Which lines in the entries below contain the string "right"? Show each of them in full.

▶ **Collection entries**

:::::

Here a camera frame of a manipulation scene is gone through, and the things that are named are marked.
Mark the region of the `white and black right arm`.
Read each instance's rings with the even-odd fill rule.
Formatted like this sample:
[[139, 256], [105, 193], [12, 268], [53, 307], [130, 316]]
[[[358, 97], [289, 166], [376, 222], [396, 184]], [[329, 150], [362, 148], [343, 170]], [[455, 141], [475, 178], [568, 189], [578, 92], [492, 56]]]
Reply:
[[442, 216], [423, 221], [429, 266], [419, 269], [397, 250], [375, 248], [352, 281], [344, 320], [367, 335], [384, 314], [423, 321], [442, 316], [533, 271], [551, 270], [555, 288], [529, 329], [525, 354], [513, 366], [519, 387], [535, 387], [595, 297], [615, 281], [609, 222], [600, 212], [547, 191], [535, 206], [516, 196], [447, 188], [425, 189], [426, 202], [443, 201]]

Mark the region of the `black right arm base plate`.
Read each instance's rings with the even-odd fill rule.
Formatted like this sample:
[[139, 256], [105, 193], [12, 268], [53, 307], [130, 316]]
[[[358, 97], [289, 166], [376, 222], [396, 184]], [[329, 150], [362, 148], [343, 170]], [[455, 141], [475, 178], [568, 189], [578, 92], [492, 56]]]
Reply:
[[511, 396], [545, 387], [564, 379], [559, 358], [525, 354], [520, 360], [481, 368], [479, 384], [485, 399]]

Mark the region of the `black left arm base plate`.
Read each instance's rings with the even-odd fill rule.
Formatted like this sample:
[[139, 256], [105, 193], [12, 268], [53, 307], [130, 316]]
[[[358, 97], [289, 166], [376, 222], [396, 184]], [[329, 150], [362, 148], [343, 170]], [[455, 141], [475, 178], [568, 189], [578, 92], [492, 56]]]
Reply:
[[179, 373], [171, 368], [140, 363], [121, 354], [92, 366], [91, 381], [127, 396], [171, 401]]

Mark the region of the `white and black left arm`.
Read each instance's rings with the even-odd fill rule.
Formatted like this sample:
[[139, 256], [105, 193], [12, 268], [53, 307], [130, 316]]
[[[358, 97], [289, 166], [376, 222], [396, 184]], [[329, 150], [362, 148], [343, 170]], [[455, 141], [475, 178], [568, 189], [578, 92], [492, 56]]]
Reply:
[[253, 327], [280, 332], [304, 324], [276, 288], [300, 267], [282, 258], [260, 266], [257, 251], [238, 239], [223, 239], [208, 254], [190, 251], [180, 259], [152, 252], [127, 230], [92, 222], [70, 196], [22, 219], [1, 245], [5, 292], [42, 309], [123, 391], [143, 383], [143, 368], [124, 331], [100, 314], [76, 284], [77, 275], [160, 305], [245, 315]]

:::::

▶ **RESPONSE TO THE TASK**
Mark the region of the `white and black right arm`.
Mark the region of the `black right arm base plate`.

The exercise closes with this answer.